Problem
Return only the number of lines in the material below holding the string "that".

** Opening Provided information block **

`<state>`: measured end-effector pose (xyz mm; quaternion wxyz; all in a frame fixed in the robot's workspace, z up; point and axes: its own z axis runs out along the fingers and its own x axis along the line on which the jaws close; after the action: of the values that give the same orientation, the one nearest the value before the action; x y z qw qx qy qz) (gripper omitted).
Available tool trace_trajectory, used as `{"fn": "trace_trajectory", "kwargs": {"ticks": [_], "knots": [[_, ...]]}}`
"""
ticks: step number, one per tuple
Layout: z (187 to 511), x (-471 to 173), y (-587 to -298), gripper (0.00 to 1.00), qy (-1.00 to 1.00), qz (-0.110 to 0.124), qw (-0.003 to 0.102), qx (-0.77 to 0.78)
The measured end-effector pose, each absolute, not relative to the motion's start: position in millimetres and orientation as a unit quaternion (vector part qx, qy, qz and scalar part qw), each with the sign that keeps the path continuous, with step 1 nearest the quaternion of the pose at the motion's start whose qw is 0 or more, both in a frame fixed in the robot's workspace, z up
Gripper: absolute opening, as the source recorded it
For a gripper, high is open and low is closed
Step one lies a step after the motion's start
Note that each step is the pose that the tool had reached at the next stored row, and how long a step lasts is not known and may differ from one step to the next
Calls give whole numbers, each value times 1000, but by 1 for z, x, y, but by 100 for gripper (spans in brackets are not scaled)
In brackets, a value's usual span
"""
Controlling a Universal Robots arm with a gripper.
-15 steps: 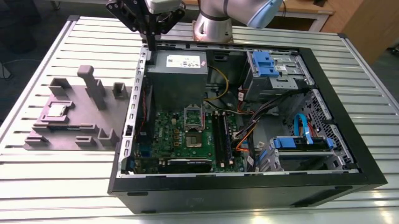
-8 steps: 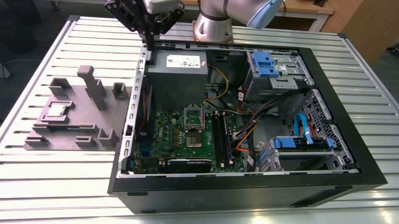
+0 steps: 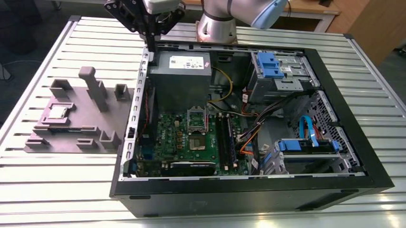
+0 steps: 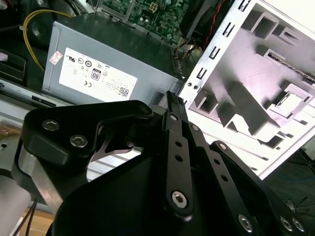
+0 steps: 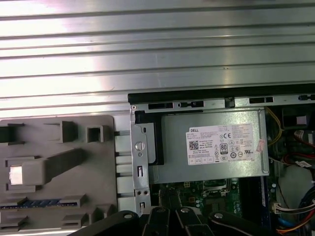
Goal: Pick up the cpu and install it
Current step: 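Reach for the cpu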
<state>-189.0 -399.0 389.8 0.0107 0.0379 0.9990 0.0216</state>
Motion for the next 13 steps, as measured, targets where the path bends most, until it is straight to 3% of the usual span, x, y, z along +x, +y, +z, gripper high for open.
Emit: {"fn": "trace_trajectory", "kwargs": {"ticks": [13], "knots": [[390,-198,-399,10,999,22,11,38]]}}
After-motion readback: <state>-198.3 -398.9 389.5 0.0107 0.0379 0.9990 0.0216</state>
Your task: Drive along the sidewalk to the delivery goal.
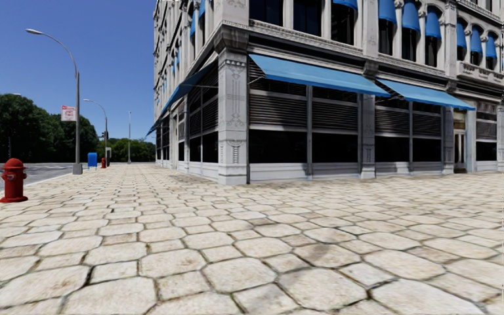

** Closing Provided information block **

Answer box
3